As if there isn’t enough to be concerned about during the Coronavirus pandemic, cybercriminals are unfortunately ramping up scams and attacks of all kinds. With many people working remotely, more time spent online due to social distancing, and virtually everyone seeking hope and help during this difficult time, there is a huge current “opportunity” for scammers, meaning that now is the time to be even more vigilant about cyber security.

What to Watch Out For

Here are some examples of recent scams and attacks:

  • Fake Coronavirus tracker apps and sites that can install ransomware.
  • Employment scams and work-at-home schemes.
  • Phishing emails that purport to have information from official sources, such as the World Health Organization (WHO) or the Centers for Disease Control and Prevention (CDC).
  • Fake donation sites or links.
  • Unsolicited robocalls, texts or emails pitching various scams.
  • Criminals online offering fake Coronavirus tests or cures, or access to scarce goods.
  • Ransomware targeting various businesses, organizations and municipalities.

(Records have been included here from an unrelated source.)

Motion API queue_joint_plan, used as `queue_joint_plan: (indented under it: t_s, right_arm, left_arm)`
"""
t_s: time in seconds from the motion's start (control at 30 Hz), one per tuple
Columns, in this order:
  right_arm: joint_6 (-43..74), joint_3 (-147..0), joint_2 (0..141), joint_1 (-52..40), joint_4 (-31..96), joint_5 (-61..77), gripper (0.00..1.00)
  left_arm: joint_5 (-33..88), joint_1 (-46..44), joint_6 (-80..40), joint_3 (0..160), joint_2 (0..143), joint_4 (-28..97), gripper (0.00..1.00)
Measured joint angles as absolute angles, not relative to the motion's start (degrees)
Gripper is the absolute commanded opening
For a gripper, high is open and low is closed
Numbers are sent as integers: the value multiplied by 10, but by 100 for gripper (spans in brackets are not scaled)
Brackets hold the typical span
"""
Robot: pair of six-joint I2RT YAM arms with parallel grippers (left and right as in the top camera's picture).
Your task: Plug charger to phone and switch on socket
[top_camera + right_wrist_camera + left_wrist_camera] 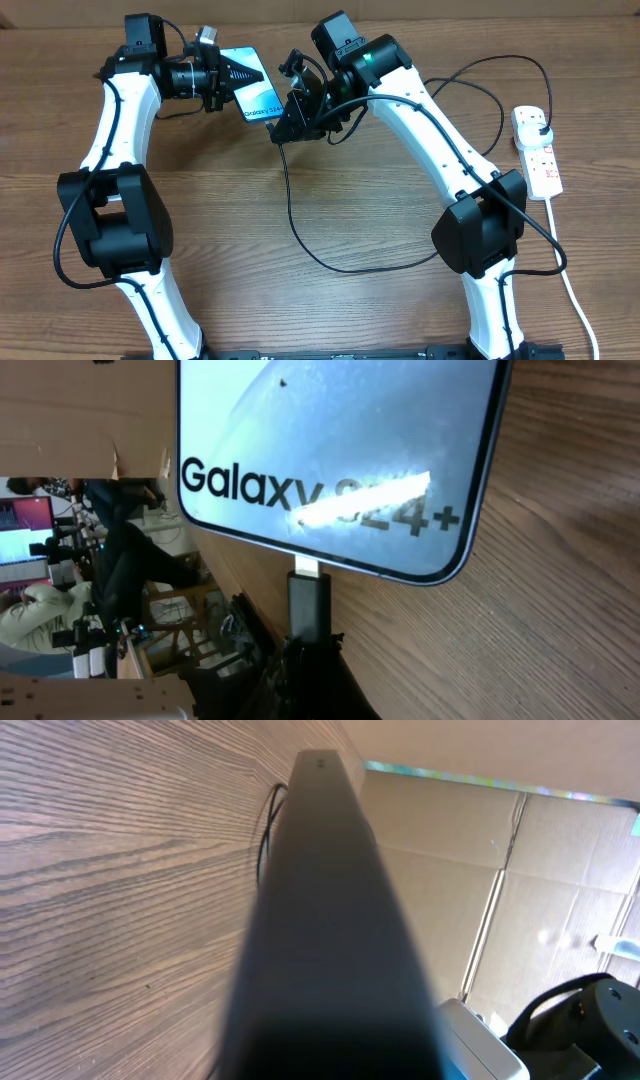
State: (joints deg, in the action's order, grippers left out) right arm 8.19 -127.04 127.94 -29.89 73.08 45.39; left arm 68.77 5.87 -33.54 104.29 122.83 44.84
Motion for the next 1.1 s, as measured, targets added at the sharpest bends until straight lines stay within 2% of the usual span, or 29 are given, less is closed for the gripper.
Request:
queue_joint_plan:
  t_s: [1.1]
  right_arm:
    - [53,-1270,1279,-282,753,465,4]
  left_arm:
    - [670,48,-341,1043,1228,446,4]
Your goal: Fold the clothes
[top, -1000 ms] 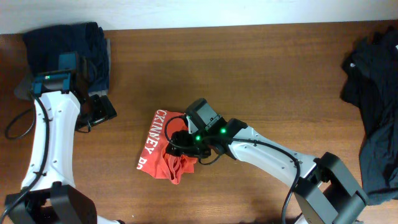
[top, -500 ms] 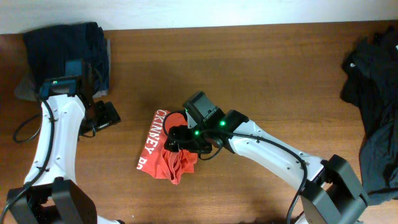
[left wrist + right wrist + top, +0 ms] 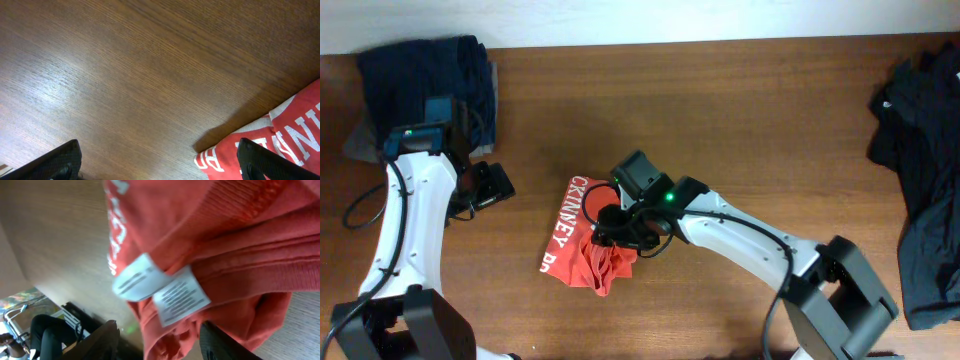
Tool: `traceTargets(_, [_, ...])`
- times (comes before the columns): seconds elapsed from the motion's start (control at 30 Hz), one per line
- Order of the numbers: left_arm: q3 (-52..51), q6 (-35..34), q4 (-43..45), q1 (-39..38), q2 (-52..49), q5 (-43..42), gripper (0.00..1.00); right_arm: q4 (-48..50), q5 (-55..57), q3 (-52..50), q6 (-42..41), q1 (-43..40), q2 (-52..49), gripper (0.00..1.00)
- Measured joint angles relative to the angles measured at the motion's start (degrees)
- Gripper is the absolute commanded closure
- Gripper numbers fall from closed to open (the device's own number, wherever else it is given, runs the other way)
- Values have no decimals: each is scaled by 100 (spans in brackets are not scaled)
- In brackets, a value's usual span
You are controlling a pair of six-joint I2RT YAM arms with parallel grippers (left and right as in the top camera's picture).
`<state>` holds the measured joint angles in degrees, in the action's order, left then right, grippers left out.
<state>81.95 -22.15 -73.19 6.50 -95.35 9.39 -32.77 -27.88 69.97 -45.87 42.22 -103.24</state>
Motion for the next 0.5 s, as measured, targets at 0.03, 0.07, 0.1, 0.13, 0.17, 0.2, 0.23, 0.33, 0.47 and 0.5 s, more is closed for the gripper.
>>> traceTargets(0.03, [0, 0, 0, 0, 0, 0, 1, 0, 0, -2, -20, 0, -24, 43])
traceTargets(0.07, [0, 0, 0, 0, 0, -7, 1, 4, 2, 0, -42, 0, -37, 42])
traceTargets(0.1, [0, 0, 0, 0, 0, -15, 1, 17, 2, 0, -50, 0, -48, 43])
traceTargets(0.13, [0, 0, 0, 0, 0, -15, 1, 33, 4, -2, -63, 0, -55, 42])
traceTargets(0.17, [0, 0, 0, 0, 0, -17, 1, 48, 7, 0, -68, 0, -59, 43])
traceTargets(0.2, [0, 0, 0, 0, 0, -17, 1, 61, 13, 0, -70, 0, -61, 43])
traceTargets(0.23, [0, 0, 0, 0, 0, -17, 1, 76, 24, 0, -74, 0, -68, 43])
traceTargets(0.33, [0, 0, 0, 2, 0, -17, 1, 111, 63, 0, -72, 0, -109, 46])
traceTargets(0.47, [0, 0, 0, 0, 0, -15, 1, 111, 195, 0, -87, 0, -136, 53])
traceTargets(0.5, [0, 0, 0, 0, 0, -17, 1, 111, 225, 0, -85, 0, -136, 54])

How to Avoid Coronavirus Cyber Scams

Here are some simple tips and best practices for avoiding cyber scams during this trying time:

  • In general, now is a time to be especially suspicious. Fact check all information related to Coronavirus, especially before taking any action or passing the information along.
  • For the most up-to-date information about Coronavirus, rely on official sources such as the Centers for Disease Control and Prevention (CDC) and the World Health Organization (WHO).
  • Ignore any information regarding at-home Coronavirus vaccinations or test kits. At this time, there are no proven treatments or FDA-authorized home test kits for Coronavirus.
  • Be wary of texts or emails claiming to be from the government or some other official source, particularly with information about stimulus checks. If someone is claiming they can get you money early, it’s a scam.
  • Hang up on robocalls and don’t reply to unsolicited texts. Recordings may claim that pressing a number will get you to an operator, but it could lead to more calls.
  • Verify online sellers and donation sites.
  • Avoid clicking links in unsolicited emails or texts. Hover over them to verify where they lead to as a way to check their legitimacy.
  • Be wary of email attachments. Don’t download them unless you’re confident in the sender.
  • If you use Microsoft Office products, do not enable macros.
  • Never reveal personal or financial information online, especially in response to a text or email solicitation.

For more information see “Coronavirus Scams: What the Federal Trade Commission (FTC) Is Doing” and “Cybersecurity and Infrastructure Security Agency (CISA) Information & Updates on COVID-19.”

Making the Complex Simple

Cyber scams are becoming more prevalent during the pandemic. Use good information along with these tips and best practices to be extra vigilant about cyber security.